[Extracted records]
○ ○ ○
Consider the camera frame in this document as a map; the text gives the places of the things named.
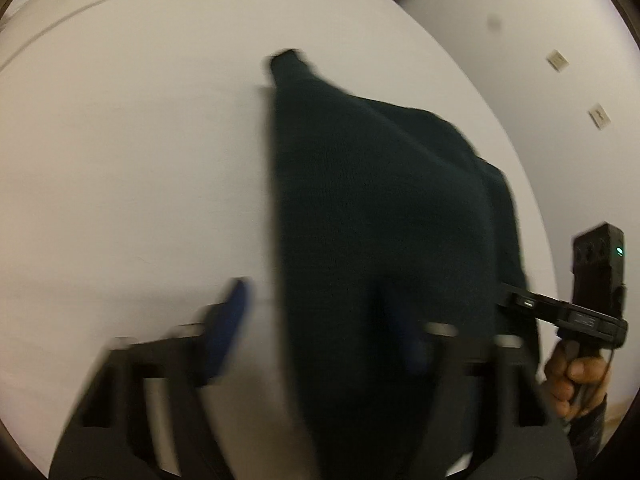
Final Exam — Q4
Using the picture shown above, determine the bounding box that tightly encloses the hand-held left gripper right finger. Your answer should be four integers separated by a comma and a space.
377, 280, 568, 441

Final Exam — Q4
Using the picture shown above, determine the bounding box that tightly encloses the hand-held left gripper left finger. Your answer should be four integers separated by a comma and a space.
55, 276, 254, 461

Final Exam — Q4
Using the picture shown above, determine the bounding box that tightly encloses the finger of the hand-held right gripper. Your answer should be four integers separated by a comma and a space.
495, 282, 571, 330

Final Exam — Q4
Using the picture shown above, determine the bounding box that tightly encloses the dark green sweater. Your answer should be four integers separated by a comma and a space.
263, 49, 543, 480

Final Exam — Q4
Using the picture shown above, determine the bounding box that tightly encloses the person's right forearm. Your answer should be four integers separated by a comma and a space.
562, 394, 609, 467

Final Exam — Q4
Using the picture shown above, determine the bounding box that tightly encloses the person's right hand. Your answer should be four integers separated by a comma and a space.
544, 342, 608, 422
○ ○ ○
Output each line above exactly as it stands, omitting the pictures.

Consider the camera frame in this document as a map; the text gives the places of the things named.
Final Exam — Q4
Using the picture shown above, determine the bounding box that tightly encloses the hand-held left gripper right finger. Your answer should be four integers separated by a comma and a space.
377, 280, 568, 441

Final Exam — Q4
Using the picture shown above, determine the bounding box that tightly encloses the hand-held left gripper left finger. Your answer should be four integers separated by a comma and a space.
55, 276, 254, 461

Final Exam — Q4
Using the picture shown above, determine the bounding box that tightly encloses the finger of the hand-held right gripper. Your answer should be four integers separated by a comma and a space.
495, 282, 571, 330

Final Exam — Q4
Using the picture shown above, determine the bounding box that tightly encloses the dark green sweater. Your answer should be four integers separated by a comma and a space.
263, 49, 543, 480

Final Exam — Q4
Using the picture shown above, determine the bounding box that tightly encloses the person's right forearm. Your answer should be four integers separated by a comma and a space.
562, 394, 609, 467

Final Exam — Q4
Using the picture shown above, determine the bounding box that tightly encloses the person's right hand. Your answer should be four integers separated by a comma and a space.
544, 342, 608, 422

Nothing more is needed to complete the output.